■ **Task description**: The answer must match the listing exactly, with every line written out again.
-=-=-=-=-
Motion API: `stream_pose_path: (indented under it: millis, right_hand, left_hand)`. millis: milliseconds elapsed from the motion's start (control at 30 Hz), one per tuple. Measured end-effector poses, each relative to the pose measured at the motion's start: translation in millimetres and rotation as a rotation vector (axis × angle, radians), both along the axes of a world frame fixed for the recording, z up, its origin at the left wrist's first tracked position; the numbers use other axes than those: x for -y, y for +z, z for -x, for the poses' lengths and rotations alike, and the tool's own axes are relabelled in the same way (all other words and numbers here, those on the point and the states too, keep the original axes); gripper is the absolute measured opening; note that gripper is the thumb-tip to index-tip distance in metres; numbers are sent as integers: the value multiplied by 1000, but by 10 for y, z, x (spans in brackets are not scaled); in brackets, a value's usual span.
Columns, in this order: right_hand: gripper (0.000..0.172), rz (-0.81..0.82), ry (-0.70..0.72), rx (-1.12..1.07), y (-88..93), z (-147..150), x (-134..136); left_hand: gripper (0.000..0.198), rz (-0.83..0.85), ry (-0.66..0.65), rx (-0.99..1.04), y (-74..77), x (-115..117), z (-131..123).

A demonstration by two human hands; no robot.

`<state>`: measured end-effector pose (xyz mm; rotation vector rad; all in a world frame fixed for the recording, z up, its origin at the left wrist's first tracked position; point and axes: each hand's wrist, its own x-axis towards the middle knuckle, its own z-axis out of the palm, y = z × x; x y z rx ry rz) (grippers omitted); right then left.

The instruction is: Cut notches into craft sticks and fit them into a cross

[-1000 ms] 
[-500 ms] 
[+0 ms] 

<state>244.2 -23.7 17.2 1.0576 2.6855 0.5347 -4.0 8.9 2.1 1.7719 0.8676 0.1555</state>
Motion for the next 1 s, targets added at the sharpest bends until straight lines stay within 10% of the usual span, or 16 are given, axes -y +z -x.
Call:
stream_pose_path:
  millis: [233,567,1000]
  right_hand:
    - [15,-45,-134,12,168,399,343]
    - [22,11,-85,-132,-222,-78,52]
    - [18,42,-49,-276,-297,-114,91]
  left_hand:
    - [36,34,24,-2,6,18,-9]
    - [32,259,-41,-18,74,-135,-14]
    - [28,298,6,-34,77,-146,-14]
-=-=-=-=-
■ **Problem solution**:
Motion API: `stream_pose_path: (indented under it: millis, right_hand, left_hand)`. millis: milliseconds elapsed from the motion's start (control at 30 Hz), one per tuple. Measured end-effector poses, each relative to the pose measured at the motion's start: translation in millimetres and rotation as a rotation vector (axis × angle, radians), both along the axes of a world frame fixed for the recording, z up, its origin at the left wrist's first tracked position; the numbers use other axes than those: x for -y, y for +z, z for -x, for the poses' lengths and rotations alike, and the tool's own axes are relabelled in the same way (all other words and numbers here, those on the point and the states too, keep the original axes); gripper is the absolute measured opening; note that gripper is the thumb-tip to index-tip distance in metres; numbers are sent as integers: the value multiplied by 1000, but by 10 for y, z, x (spans in brackets are not scaled); in brackets, a value's usual span.
Columns, in this order: right_hand: gripper (0.000..0.172), rz (-0.81..0.82), ry (-0.70..0.72), rx (-1.12..1.07), y (-88..93), z (-147..150), x (-134..136); left_hand: gripper (0.000..0.198), rz (-0.83..0.85), ry (-0.66..0.65), rx (-0.99..1.04), y (-74..77), x (-115..117), z (-131..123).

A demonstration by two human hands; no robot.

`<state>`: measured end-effector pose (xyz mm; rotation vector rad; all in a world frame fixed for the recording, z up, its origin at the left wrist's first tracked position; point and axes: each hand's wrist, its own x-axis towards the middle knuckle, its own z-axis out of the palm, y = z × x; x y z rx ry rz) (grippers omitted); right then left.

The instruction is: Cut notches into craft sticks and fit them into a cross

[-1000 ms] 
[-500 ms] 
[+0 ms] 

<state>244.2 -23.7 17.2 1.0576 2.6855 0.5347 -4.0 8.9 2.1 1.7719 0.8676 0.1555</state>
Motion for the next 1 s, targets added at the sharpest bends until straight lines stay within 10% of the usual span, or 16 are given, axes -y +z -x.
Call:
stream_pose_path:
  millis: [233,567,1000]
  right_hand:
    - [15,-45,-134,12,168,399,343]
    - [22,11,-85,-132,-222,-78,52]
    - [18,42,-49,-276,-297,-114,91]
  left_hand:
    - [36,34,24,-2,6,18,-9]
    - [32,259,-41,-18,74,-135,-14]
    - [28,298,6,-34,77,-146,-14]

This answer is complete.